Given information:
◆ ◆ ◆ ◆ ◆ ◆ ◆

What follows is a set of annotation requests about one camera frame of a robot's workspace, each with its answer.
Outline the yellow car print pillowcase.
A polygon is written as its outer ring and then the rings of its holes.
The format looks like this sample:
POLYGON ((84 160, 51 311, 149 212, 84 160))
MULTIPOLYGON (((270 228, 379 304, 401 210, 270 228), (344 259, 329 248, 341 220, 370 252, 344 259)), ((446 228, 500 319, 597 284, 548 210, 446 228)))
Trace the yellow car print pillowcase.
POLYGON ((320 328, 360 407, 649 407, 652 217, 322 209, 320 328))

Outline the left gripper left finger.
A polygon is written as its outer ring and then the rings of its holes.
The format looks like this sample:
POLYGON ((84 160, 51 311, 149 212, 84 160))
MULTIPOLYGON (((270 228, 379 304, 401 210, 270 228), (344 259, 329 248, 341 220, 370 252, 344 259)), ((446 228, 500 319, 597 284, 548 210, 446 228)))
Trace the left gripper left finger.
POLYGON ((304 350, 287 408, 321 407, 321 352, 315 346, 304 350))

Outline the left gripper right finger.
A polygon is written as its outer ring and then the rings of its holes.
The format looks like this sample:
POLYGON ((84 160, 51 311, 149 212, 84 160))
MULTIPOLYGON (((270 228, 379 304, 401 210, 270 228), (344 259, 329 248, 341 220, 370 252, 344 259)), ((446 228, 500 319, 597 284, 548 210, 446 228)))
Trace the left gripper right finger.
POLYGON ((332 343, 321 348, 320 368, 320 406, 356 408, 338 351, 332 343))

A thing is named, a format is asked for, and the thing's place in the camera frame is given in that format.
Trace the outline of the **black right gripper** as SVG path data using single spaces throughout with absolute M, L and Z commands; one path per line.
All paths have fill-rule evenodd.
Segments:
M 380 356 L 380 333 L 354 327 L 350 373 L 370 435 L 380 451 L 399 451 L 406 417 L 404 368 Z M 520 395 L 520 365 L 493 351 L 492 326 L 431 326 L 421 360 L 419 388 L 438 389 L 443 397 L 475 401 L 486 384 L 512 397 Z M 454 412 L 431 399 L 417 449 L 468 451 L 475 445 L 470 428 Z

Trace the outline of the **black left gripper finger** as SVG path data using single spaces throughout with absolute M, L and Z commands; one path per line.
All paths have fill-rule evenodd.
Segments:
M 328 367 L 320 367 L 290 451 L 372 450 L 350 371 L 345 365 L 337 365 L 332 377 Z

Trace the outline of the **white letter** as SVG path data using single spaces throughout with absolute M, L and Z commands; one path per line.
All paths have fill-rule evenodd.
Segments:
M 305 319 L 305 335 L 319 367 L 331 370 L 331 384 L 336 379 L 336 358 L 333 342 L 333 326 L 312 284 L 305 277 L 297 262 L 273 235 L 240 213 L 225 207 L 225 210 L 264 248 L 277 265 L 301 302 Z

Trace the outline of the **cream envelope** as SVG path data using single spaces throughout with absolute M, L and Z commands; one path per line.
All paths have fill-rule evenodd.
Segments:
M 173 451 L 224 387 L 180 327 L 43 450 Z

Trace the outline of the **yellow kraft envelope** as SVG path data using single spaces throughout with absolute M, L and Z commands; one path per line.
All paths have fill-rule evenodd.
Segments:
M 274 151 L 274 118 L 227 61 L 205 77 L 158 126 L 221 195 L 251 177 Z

◆ ◆ ◆ ◆ ◆ ◆ ◆

Exercise brief: Give again each line of the listing above, keeping every word the same.

Task answer:
What follows is a set of annotation requests about one camera frame of a robot's workspace, each with its answer.
Outline the yellow car print pillowcase.
A polygon is written as its outer ring and then the rings of its holes.
The format looks like this sample:
POLYGON ((84 160, 51 311, 149 212, 84 160))
MULTIPOLYGON (((270 228, 379 304, 401 210, 270 228), (344 259, 329 248, 341 220, 370 252, 344 259)), ((446 228, 500 319, 597 284, 548 210, 446 228)))
Trace the yellow car print pillowcase.
POLYGON ((320 328, 360 407, 649 407, 652 217, 322 209, 320 328))

Outline the left gripper left finger.
A polygon is written as its outer ring and then the rings of its holes.
The format looks like this sample:
POLYGON ((84 160, 51 311, 149 212, 84 160))
MULTIPOLYGON (((270 228, 379 304, 401 210, 270 228), (344 259, 329 248, 341 220, 370 252, 344 259)), ((446 228, 500 319, 597 284, 548 210, 446 228)))
Trace the left gripper left finger.
POLYGON ((304 350, 287 408, 321 407, 321 352, 315 346, 304 350))

Outline the left gripper right finger.
A polygon is written as its outer ring and then the rings of its holes.
The format looks like this sample:
POLYGON ((84 160, 51 311, 149 212, 84 160))
MULTIPOLYGON (((270 228, 379 304, 401 210, 270 228), (344 259, 329 248, 341 220, 370 252, 344 259)), ((446 228, 500 319, 597 284, 548 210, 446 228)))
Trace the left gripper right finger.
POLYGON ((332 343, 321 348, 320 368, 320 406, 356 408, 338 351, 332 343))

A thing is named, a format is asked for, and the thing's place in the camera frame is given in that format.
Trace the outline of the **black right gripper** as SVG path data using single spaces throughout with absolute M, L and Z commands; one path per line.
All paths have fill-rule evenodd.
Segments:
M 380 356 L 380 333 L 354 327 L 350 373 L 370 435 L 380 451 L 399 451 L 406 417 L 404 368 Z M 520 395 L 520 365 L 493 351 L 492 326 L 431 326 L 421 360 L 419 388 L 438 389 L 443 397 L 475 401 L 486 384 L 512 397 Z M 454 412 L 431 399 L 417 449 L 468 451 L 475 445 L 470 428 Z

Trace the outline of the **black left gripper finger** as SVG path data using single spaces throughout with absolute M, L and Z commands; one path per line.
All paths have fill-rule evenodd.
Segments:
M 328 367 L 320 367 L 290 451 L 372 450 L 350 371 L 345 365 L 337 365 L 332 377 Z

Trace the outline of the **white letter** as SVG path data using single spaces throughout with absolute M, L and Z commands; one path per line.
All paths have fill-rule evenodd.
Segments:
M 305 319 L 305 335 L 319 367 L 331 370 L 331 384 L 336 379 L 336 358 L 333 342 L 333 326 L 312 284 L 305 277 L 297 262 L 273 235 L 240 213 L 225 207 L 225 210 L 264 248 L 277 265 L 301 302 Z

Trace the outline of the **cream envelope** as SVG path data using single spaces throughout with absolute M, L and Z commands; one path per line.
All paths have fill-rule evenodd.
Segments:
M 173 451 L 224 387 L 180 327 L 43 450 Z

Trace the outline of the **yellow kraft envelope** as SVG path data using single spaces throughout with absolute M, L and Z commands; one path per line.
All paths have fill-rule evenodd.
Segments:
M 274 151 L 274 118 L 227 61 L 205 77 L 158 126 L 221 195 L 251 177 Z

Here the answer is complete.